Dataset items:
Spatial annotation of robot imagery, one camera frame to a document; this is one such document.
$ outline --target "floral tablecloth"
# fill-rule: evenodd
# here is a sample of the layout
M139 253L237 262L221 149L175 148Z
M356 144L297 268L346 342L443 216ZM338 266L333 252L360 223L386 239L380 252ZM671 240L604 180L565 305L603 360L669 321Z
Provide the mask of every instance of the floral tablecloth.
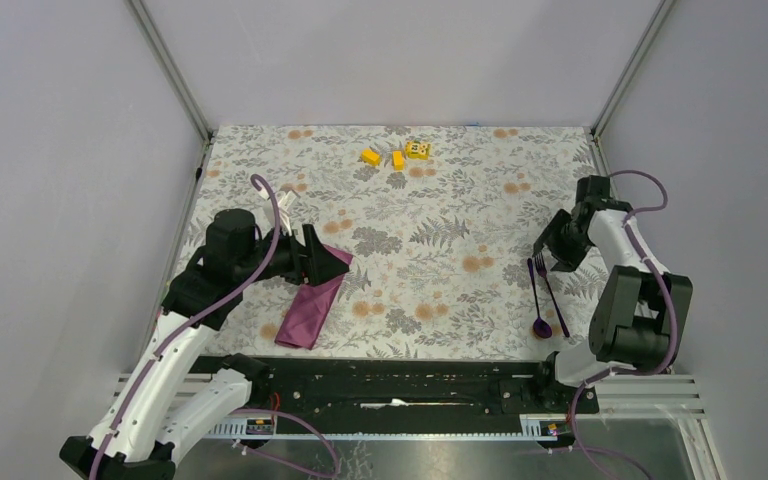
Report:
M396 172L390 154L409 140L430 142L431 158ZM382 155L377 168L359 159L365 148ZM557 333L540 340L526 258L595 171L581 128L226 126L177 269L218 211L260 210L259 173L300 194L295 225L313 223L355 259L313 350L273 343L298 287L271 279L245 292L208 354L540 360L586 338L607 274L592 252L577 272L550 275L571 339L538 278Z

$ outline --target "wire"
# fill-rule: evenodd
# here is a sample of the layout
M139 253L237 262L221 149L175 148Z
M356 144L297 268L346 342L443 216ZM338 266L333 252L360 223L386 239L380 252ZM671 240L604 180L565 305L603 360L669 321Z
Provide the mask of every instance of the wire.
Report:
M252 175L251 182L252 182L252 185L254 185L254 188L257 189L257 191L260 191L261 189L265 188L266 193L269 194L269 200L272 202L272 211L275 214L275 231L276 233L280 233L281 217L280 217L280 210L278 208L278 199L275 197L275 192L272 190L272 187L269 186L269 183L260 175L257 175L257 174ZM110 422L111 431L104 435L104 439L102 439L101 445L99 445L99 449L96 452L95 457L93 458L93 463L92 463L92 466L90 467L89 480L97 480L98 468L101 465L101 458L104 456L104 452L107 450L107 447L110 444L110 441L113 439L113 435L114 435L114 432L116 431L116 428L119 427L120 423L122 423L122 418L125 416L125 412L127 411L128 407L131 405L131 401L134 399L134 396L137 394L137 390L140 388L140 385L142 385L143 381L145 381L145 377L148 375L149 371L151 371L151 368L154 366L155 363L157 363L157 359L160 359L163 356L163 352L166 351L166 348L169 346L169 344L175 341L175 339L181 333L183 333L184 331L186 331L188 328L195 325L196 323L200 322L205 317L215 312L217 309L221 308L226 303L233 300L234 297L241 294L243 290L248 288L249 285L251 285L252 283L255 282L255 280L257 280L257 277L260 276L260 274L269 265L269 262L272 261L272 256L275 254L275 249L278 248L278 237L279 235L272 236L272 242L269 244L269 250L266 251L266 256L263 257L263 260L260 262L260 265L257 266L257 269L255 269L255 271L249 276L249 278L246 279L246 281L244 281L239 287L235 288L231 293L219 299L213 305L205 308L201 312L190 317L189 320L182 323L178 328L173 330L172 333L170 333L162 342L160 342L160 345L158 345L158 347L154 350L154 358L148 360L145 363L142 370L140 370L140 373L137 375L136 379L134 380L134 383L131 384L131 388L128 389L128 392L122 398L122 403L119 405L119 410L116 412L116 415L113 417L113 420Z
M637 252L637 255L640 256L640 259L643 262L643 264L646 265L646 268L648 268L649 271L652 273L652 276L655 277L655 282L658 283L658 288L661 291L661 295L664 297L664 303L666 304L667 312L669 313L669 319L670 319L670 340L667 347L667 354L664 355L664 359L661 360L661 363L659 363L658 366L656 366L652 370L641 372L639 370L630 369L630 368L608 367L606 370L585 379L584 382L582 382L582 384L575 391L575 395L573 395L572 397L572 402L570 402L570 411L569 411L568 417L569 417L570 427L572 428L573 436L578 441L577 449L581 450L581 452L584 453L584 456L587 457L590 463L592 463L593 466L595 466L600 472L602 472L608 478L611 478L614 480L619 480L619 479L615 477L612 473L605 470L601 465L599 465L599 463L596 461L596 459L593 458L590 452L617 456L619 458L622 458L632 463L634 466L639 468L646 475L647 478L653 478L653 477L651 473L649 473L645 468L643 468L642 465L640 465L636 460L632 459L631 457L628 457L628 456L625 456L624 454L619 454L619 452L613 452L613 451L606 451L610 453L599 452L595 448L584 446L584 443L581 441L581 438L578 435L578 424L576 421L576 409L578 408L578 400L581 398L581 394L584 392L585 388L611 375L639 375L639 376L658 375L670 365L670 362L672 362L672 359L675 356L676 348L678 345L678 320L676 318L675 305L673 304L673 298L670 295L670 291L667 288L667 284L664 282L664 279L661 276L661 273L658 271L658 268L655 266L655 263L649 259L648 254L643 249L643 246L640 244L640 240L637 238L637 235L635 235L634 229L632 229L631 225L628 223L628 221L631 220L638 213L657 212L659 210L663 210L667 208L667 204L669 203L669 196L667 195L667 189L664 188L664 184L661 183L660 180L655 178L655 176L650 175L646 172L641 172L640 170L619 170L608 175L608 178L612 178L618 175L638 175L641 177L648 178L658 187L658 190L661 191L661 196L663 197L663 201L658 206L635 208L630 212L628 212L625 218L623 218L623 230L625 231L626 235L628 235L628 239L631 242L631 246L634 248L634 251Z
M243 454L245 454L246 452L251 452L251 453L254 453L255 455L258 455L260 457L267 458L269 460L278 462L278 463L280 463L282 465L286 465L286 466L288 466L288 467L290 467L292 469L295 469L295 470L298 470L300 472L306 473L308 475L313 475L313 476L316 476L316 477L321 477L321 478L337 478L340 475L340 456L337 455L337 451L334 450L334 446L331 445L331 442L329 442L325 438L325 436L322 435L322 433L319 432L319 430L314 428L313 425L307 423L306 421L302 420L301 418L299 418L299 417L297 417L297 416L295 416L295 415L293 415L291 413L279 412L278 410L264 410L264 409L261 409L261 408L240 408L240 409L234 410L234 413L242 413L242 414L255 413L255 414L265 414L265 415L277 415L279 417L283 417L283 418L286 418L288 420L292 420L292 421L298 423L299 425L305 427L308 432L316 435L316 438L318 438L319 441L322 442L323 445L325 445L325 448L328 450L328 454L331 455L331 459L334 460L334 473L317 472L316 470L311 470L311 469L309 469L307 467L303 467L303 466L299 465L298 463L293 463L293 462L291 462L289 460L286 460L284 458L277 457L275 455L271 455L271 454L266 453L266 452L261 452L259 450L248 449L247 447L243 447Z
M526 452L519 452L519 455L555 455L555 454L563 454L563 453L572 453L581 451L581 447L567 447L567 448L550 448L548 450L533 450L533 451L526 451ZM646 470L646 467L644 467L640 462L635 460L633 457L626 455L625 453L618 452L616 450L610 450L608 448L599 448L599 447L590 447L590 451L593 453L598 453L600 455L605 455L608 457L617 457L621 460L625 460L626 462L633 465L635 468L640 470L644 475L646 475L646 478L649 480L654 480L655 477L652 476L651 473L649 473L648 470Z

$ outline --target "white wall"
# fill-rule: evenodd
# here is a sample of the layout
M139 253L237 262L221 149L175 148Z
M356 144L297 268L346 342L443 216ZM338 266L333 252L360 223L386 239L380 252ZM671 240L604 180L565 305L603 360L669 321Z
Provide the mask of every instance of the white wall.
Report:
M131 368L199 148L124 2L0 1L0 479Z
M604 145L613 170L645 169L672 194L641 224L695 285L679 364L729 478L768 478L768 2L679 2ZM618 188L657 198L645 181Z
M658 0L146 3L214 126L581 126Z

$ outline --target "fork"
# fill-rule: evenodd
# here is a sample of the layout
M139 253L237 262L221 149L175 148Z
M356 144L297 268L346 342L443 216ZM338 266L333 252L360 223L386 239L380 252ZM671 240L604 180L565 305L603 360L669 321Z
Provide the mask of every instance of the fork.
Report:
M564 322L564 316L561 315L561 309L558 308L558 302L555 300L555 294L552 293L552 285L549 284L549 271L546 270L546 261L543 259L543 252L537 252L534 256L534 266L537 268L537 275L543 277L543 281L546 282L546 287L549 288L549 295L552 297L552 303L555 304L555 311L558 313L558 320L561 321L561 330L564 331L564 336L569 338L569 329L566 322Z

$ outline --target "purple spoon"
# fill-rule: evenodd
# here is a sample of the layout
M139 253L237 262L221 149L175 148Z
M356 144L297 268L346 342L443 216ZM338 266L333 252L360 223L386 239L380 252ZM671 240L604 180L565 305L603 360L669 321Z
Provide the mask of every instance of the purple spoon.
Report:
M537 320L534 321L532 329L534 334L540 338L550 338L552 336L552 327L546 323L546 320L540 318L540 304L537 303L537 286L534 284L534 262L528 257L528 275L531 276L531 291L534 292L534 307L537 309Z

| Work required |
Copy out each line of the entries that holds "mask".

| The completed task |
Provide the mask of every instance of the floral tablecloth.
Provide the mask of every instance of the wire.
Provide the mask of every instance of the white wall.
Provide the mask of every instance of the fork.
Provide the mask of every instance of the purple spoon.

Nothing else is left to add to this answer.